曲尾继续道:「后来吴偃师就在太虚城落户,把这院子转手卖给了不知情的人。可也是奇怪,吴偃师即是太虚城人,我在太虚城,却并没有找到他任何亲人友人,他能是石头里蹦出来的不成?且太虚城的籍册上,也全然没有登录过此人。城中哪了有见过他的人,却并没见过什么同行女子。至于之后,他似乎就四处游历去了。没有在太虚久呆。至于游历的去处,我也已经查证。一路有迹可寻,但并无什么异样。」

唯一的异常,就是他、申姜、院子的出现与存在。

「他家存的那副画上,大概便是申姜与他被农人围攻时的情形。两人在太虚城分别之后,他去游历四方,而申姜去了眠川。」京半夏喃喃地说。

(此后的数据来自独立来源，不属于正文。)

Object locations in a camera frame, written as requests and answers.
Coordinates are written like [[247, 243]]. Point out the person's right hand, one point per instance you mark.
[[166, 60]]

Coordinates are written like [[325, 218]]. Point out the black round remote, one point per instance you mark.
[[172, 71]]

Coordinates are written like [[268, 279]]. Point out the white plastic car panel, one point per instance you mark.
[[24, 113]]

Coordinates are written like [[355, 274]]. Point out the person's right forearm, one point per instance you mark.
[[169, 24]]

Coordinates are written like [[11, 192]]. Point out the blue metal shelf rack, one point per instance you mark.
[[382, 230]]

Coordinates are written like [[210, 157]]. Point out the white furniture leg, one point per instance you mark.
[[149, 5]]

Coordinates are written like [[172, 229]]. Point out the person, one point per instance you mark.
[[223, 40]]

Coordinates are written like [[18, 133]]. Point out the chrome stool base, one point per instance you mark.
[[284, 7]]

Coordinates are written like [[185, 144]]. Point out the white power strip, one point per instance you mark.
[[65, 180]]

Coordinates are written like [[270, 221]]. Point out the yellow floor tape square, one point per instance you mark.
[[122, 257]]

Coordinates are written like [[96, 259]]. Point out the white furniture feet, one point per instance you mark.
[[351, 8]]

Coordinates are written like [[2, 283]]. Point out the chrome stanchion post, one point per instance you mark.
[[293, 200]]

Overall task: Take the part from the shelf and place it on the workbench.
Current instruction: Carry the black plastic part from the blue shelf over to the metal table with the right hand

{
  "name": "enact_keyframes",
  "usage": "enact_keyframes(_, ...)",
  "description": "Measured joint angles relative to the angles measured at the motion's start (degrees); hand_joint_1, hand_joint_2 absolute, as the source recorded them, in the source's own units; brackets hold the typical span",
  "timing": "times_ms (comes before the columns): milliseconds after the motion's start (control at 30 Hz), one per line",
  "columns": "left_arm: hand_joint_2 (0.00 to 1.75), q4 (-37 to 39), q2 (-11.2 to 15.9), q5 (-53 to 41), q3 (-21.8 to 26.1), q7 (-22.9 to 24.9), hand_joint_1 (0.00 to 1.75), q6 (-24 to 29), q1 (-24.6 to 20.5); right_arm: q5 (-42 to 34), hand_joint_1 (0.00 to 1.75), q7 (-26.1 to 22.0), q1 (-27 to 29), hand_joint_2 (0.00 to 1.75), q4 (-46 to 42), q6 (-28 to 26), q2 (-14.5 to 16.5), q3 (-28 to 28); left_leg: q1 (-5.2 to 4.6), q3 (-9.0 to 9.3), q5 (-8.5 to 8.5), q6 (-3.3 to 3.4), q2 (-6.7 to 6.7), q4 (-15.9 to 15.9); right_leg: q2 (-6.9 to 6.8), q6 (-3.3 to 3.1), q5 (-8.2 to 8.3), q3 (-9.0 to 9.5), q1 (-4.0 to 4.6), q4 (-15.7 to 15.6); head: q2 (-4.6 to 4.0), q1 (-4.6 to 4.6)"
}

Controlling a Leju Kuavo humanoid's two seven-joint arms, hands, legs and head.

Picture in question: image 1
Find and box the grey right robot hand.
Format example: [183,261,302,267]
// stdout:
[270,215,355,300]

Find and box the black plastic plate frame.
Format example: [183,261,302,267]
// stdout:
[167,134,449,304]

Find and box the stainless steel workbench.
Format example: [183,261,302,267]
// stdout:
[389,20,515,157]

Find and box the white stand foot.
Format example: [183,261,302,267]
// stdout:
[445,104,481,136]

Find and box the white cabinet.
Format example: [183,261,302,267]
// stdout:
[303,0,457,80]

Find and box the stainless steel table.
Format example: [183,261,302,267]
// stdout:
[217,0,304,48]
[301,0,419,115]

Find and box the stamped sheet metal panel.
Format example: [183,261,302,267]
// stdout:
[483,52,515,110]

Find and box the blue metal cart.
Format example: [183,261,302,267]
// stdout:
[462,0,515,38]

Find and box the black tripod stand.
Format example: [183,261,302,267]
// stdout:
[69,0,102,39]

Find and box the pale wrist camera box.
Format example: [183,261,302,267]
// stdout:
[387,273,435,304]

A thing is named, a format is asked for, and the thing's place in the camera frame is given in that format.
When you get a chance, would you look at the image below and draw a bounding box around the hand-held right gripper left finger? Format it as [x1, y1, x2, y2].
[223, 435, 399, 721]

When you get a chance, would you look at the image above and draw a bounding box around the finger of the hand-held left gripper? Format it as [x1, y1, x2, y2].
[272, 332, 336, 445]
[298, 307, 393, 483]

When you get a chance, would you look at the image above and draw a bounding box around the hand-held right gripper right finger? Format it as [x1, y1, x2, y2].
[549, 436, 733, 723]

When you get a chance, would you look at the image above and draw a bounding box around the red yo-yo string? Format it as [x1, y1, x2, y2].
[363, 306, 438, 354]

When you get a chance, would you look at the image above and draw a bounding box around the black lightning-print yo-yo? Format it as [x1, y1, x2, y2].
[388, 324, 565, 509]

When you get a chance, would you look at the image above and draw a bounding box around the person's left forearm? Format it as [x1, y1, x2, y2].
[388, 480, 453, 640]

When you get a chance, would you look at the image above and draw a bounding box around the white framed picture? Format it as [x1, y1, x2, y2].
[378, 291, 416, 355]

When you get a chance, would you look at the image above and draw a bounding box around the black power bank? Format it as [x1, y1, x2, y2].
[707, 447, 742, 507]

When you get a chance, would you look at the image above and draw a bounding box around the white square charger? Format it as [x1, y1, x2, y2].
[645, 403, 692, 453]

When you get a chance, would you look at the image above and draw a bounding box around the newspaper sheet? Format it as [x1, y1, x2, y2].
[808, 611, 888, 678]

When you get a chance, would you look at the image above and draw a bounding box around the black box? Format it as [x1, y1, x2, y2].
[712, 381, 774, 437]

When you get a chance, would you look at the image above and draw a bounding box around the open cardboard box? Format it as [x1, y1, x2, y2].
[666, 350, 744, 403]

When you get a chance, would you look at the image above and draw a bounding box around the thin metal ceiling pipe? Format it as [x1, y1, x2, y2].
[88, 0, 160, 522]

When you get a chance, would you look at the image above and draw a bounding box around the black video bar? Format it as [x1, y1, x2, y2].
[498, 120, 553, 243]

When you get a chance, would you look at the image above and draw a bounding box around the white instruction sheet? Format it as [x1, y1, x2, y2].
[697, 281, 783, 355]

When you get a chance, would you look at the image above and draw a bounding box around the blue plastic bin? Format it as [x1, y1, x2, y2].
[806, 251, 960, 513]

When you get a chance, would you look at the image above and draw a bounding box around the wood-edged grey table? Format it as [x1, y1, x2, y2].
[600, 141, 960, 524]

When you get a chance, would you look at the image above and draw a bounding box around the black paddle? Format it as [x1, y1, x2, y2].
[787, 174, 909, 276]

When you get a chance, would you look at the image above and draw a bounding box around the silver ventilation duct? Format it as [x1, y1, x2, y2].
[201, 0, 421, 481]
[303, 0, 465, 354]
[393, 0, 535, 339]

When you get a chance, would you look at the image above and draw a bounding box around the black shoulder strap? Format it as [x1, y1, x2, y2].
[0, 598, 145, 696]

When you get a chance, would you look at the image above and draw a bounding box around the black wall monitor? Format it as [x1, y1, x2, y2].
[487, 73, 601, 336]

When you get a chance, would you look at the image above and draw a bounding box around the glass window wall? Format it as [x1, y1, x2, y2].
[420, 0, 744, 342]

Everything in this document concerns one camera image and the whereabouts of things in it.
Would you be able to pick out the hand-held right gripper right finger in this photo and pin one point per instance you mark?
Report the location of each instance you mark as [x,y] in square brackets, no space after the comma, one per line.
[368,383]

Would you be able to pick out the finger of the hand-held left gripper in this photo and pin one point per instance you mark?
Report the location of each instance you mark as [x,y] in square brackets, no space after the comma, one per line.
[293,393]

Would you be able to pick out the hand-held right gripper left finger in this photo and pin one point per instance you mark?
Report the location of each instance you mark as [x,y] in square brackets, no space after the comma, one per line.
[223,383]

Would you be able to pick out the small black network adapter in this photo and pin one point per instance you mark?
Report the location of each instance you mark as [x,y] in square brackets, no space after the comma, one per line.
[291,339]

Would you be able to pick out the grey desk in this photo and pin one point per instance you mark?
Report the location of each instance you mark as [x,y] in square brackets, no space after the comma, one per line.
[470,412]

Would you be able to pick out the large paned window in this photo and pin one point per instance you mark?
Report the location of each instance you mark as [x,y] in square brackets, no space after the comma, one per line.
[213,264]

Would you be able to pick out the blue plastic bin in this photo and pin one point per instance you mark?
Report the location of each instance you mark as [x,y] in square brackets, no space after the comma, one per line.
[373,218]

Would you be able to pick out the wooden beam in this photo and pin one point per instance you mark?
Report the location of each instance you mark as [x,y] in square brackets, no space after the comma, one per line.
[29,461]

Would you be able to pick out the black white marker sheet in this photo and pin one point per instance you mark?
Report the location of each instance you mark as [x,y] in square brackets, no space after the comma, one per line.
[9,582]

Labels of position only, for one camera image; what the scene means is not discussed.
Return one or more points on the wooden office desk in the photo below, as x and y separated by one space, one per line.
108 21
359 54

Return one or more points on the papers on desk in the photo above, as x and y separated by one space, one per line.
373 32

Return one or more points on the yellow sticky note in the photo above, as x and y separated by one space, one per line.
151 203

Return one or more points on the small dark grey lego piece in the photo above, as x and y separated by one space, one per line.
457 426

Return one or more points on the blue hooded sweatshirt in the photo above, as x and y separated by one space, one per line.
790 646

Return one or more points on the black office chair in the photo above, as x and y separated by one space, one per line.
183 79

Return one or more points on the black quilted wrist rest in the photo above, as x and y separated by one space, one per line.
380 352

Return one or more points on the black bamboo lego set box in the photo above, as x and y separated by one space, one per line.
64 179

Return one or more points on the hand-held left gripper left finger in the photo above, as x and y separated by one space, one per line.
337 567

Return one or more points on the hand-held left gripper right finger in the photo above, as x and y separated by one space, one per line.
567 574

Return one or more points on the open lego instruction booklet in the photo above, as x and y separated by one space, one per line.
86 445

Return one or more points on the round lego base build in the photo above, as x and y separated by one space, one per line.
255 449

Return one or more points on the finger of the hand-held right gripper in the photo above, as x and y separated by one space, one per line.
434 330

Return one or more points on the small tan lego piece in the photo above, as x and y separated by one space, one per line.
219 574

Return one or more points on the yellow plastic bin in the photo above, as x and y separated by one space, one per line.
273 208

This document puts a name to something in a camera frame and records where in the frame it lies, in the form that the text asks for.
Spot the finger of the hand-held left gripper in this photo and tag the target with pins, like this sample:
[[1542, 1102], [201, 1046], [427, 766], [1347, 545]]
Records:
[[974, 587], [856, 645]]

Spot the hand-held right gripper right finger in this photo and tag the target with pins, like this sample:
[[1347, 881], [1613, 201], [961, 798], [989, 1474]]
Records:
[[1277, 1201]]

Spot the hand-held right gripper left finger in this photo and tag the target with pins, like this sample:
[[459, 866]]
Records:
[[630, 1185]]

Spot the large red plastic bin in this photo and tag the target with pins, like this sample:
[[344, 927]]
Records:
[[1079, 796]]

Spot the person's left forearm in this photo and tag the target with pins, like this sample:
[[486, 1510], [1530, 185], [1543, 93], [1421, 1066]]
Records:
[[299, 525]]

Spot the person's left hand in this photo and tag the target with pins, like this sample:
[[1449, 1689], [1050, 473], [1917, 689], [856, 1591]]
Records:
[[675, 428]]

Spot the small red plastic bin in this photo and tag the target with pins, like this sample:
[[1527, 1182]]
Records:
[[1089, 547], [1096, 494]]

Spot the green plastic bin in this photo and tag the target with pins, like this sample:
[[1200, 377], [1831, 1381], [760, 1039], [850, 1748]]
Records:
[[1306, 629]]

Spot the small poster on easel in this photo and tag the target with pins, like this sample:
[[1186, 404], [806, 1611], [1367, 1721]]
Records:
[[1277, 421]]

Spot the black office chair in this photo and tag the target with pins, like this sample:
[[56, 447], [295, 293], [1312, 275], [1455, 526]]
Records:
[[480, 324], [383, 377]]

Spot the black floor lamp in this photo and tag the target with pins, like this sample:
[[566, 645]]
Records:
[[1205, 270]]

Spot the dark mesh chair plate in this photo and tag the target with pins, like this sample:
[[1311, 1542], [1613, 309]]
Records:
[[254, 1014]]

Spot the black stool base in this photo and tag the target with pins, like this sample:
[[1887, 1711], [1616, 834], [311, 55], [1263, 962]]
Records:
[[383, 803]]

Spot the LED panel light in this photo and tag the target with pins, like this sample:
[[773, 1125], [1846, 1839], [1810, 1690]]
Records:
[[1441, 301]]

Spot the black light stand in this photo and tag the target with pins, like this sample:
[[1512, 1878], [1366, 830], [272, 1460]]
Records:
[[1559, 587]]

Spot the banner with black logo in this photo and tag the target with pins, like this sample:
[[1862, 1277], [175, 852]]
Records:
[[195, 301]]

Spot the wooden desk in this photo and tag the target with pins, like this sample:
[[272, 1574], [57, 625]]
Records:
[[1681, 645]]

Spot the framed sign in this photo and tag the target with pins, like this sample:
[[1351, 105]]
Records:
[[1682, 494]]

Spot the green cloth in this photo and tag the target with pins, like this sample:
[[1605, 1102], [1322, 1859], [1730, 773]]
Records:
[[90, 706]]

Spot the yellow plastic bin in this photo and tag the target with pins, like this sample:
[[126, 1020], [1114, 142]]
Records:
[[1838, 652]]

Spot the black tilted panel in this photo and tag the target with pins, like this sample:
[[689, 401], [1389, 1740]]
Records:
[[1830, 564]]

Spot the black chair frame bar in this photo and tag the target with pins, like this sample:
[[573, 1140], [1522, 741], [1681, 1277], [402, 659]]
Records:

他手在启蒙册扉页的申姜两个字的抚过:「那是我父亲出丧的时候。她去眠川找我。」当时,她并不是随意乱走,无意遇到他,她本来就是去找他的。

她是为了他而来的。

申姜与吴偃师,也并不是像吴偃师之前,与他所说的那样,两人偶然相识。

他们两人,是跟那院子一齐突然出现的。

京半夏抬头看向书楼。

这楼上,还有没有完成的颂法。

为防失窃他已经打算,把书楼以颂法加持,放置到自已的元神之中去。放置在元神中的东西,除非持有者湮灭,否则生生世世都会如影随形,不可剥离继承。

他之所以这么做。原本是想着,好将『那本书』也妥善地保存起来。

只是他杂事繁多,到现在也没能做完。所以楼仍然还在蚩山神殿后屹立着。